- _What the exercise asks_
Every record below is to be repeated exactly, with the pictures left out.

- _Given records_
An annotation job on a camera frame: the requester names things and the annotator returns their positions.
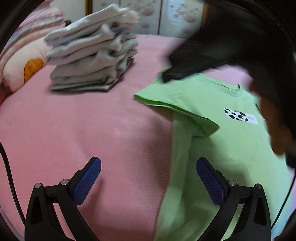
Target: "bed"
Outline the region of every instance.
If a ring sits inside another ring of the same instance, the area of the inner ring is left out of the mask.
[[[135,64],[109,93],[52,94],[53,66],[45,66],[0,106],[1,142],[24,212],[35,183],[55,185],[97,156],[102,172],[79,206],[90,228],[100,240],[153,240],[169,180],[172,113],[142,105],[133,94],[153,82],[166,64],[166,51],[181,40],[157,35],[138,39]],[[206,74],[246,87],[250,80],[239,67],[225,66]],[[23,235],[0,165],[1,208]]]

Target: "white label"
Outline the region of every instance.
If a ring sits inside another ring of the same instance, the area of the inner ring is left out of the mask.
[[[248,118],[248,120],[249,120],[248,122],[249,123],[252,123],[254,125],[259,125],[259,123],[258,123],[255,115],[253,115],[253,114],[247,114],[246,113],[246,117]]]

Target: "metal screw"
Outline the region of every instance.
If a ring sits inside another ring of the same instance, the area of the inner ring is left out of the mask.
[[[40,187],[41,187],[41,183],[36,183],[34,187],[35,187],[36,189],[40,188]]]
[[[229,184],[230,186],[234,187],[237,183],[236,183],[235,181],[233,181],[233,180],[229,180],[229,181],[228,181],[228,184]]]
[[[63,179],[62,181],[61,181],[61,184],[62,185],[67,185],[69,183],[69,180],[68,179]]]
[[[260,184],[256,184],[256,187],[257,187],[259,190],[263,189],[262,185],[260,185]]]

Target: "white folded cloth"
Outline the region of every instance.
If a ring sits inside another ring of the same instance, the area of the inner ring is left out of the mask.
[[[117,52],[113,52],[111,53],[111,55],[114,57],[120,56],[128,50],[136,48],[138,45],[139,45],[139,41],[137,39],[126,40],[125,42],[123,42],[121,50]]]
[[[53,57],[63,57],[74,53],[75,51],[85,48],[87,46],[99,44],[109,39],[114,38],[114,32],[107,24],[103,24],[97,31],[91,35],[79,39],[71,40],[70,42],[54,47],[49,51],[45,58],[50,59]]]
[[[59,51],[55,51],[56,48],[49,51],[48,54],[45,56],[47,64],[54,64],[54,65],[63,65],[69,64],[74,62],[78,59],[82,59],[84,57],[93,55],[97,53],[100,49],[106,48],[113,51],[121,51],[123,47],[123,42],[128,39],[135,39],[135,34],[128,34],[128,35],[118,35],[114,39],[104,41],[99,44],[91,45],[85,48],[81,48],[74,53],[68,54],[71,52],[68,48],[59,49]]]
[[[117,4],[111,4],[105,9],[92,13],[84,18],[68,25],[67,27],[52,31],[45,38],[50,46],[58,46],[71,40],[89,35],[101,28],[103,24],[109,26],[123,24],[132,27],[139,19],[139,14],[129,8],[120,8]]]

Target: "black spots print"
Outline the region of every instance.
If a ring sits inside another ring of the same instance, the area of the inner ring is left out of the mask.
[[[246,117],[246,114],[238,110],[230,110],[230,109],[224,108],[224,112],[226,113],[229,119],[244,121],[244,122],[249,121],[248,118]]]

- _Solution for this exercise_
An annotation job on a camera frame: the requester names things and the annotator returns their positions.
Target: "bed"
Outline the region of every instance.
If a ring sits inside another ring of the same instance, the area of the inner ring is left out of the mask.
[[[135,64],[109,93],[52,94],[53,66],[45,66],[0,106],[1,142],[24,212],[35,183],[55,185],[97,156],[102,172],[79,206],[90,228],[100,240],[153,240],[169,180],[172,113],[142,105],[133,94],[153,82],[166,64],[166,51],[181,40],[157,35],[138,39]],[[206,74],[246,87],[250,80],[239,67],[225,66]],[[23,235],[0,165],[1,208]]]

Target: "white label"
Outline the region of every instance.
If a ring sits inside another ring of the same instance, the area of the inner ring is left out of the mask.
[[[248,118],[248,120],[249,120],[248,122],[249,123],[252,123],[254,125],[259,125],[259,123],[258,123],[255,115],[253,115],[253,114],[247,114],[246,113],[246,117]]]

Target: "metal screw"
Outline the region of every instance.
If a ring sits inside another ring of the same instance, the area of the inner ring is left out of the mask.
[[[40,187],[41,187],[41,183],[36,183],[34,187],[35,187],[36,189],[40,188]]]
[[[229,184],[230,186],[234,187],[237,183],[236,183],[235,181],[233,181],[233,180],[229,180],[229,181],[228,181],[228,184]]]
[[[63,179],[62,181],[61,181],[61,184],[62,185],[67,185],[69,183],[69,180],[68,179]]]
[[[260,184],[256,184],[256,187],[257,187],[259,190],[263,189],[262,185],[260,185]]]

Target: "white folded cloth"
Outline the region of every instance.
If a ring sits inside another ring of the same instance, the area of the inner ring is left out of the mask.
[[[117,52],[113,52],[111,53],[111,55],[114,57],[120,56],[128,50],[136,48],[138,45],[139,45],[139,41],[137,39],[126,40],[125,42],[123,42],[121,50]]]
[[[53,57],[63,57],[74,53],[75,51],[85,48],[87,46],[99,44],[109,39],[114,38],[114,32],[107,24],[103,24],[97,31],[91,35],[79,39],[71,40],[70,42],[54,47],[49,51],[45,58],[50,59]]]
[[[59,51],[55,51],[56,48],[49,51],[48,54],[45,56],[47,64],[54,64],[54,65],[63,65],[69,64],[74,62],[78,59],[82,59],[84,57],[93,55],[97,53],[100,49],[106,48],[113,51],[121,51],[123,47],[123,42],[128,39],[135,39],[135,34],[128,34],[128,35],[118,35],[114,39],[104,41],[99,44],[91,45],[85,48],[81,48],[74,53],[68,54],[71,52],[68,48],[59,49]]]
[[[117,4],[111,4],[105,9],[92,13],[84,18],[68,25],[67,27],[52,31],[45,38],[50,46],[58,46],[71,40],[89,35],[101,28],[103,24],[109,26],[123,24],[132,27],[139,19],[139,14],[129,8],[120,8]]]

Target: "black spots print"
Outline the region of every instance.
If a ring sits inside another ring of the same instance, the area of the inner ring is left out of the mask.
[[[246,117],[246,114],[238,110],[230,110],[230,109],[224,108],[224,112],[226,113],[229,119],[244,121],[244,122],[249,121],[248,118]]]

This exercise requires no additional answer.